Supreme Court ruling on national securities regulator gets pushback

Supreme Court ruling on national securities regulator gets pushback

Supreme Court ruling on national securities regulator gets pushback

Last week, the Supreme Court of Canada settled an issue that’s been impeding efforts to establish a national model of securities regulation.

In a decision handed down on November 9, it upheld the constitutionality of the proposed Cooperative Capital Markets Regulator (CCMR). The court declared that the body does not infringe on provincial territories’ ability to enact securities regulation, and the federal government would not be overstepping its authority as it would address systemic risk in securities markets, as opposed to day-to-day securities activities.

With that decision, the federal government and the jurisdictions that support the proposal — including British Columbia and Ontario — have gotten a much-needed green light.
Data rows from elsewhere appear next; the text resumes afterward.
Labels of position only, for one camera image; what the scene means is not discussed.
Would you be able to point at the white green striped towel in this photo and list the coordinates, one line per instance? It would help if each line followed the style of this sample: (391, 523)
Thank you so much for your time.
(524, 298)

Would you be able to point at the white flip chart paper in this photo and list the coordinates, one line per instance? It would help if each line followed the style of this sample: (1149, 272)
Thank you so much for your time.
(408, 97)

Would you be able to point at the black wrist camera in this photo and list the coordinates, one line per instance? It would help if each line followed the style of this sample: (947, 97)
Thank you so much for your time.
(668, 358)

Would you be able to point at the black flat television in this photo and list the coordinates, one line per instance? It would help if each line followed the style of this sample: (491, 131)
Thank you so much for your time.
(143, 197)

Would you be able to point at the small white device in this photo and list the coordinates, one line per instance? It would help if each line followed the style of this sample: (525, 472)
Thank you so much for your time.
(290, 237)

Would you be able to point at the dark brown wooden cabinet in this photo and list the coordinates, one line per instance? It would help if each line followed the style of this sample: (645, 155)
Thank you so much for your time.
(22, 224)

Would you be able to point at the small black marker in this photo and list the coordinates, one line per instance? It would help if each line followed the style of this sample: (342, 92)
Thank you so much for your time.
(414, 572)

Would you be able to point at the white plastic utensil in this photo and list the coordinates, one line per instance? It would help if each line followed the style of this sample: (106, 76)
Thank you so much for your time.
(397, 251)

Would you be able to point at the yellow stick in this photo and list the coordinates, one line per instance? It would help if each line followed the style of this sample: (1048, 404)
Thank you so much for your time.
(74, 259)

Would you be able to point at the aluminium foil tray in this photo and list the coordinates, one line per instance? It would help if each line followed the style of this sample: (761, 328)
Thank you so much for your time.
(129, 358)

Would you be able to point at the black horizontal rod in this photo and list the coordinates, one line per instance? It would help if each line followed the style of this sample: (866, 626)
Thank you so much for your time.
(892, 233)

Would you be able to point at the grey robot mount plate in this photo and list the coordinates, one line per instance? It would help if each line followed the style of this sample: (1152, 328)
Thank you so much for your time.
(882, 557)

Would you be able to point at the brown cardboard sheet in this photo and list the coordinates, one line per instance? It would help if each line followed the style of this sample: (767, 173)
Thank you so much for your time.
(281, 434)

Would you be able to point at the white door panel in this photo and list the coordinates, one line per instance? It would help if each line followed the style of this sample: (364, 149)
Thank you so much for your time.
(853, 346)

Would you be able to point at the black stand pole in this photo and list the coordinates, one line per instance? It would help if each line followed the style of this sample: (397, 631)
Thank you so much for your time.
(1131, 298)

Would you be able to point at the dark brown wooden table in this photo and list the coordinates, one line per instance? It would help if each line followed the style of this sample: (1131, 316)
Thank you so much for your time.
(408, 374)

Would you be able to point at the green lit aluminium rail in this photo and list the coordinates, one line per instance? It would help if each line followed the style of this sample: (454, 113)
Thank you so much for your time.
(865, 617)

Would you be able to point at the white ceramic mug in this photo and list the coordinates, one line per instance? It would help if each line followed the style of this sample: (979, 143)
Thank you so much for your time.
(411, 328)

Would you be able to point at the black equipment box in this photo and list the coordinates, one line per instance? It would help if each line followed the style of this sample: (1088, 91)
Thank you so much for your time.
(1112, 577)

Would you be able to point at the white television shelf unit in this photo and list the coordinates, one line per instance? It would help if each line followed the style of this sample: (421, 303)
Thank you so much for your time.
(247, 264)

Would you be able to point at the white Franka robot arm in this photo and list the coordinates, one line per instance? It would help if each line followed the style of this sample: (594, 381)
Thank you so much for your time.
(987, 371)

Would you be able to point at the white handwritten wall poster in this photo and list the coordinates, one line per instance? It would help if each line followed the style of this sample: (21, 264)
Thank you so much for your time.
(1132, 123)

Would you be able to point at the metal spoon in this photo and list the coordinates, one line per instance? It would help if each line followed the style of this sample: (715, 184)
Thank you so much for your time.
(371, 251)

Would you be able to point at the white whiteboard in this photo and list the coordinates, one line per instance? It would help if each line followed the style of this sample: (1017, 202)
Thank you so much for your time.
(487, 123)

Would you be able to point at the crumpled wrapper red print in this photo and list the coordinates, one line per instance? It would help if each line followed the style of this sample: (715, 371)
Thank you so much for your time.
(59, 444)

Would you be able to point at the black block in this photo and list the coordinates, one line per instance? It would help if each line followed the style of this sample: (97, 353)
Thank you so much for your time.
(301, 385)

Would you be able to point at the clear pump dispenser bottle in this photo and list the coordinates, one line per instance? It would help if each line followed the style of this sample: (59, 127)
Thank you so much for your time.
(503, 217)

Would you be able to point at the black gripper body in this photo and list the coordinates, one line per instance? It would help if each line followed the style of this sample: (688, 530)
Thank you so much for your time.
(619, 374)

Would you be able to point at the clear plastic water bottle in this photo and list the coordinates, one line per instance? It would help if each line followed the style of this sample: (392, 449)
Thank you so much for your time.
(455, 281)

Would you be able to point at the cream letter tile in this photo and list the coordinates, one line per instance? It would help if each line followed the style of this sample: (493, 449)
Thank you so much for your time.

Still, that hasn’t convinced everyone to get behind the plan.

“We acknowledge the Supreme Court of Canada ruling, but intend to retain our autonomy and keep our expertise in Québec,” Québec Minister of Finance Eric Girard said in a statement shortly after the decision. “The Autorité des marchés financiers will continue to be the integrated regulator responsible for overseeing all stakeholders in the Québec financial sector.”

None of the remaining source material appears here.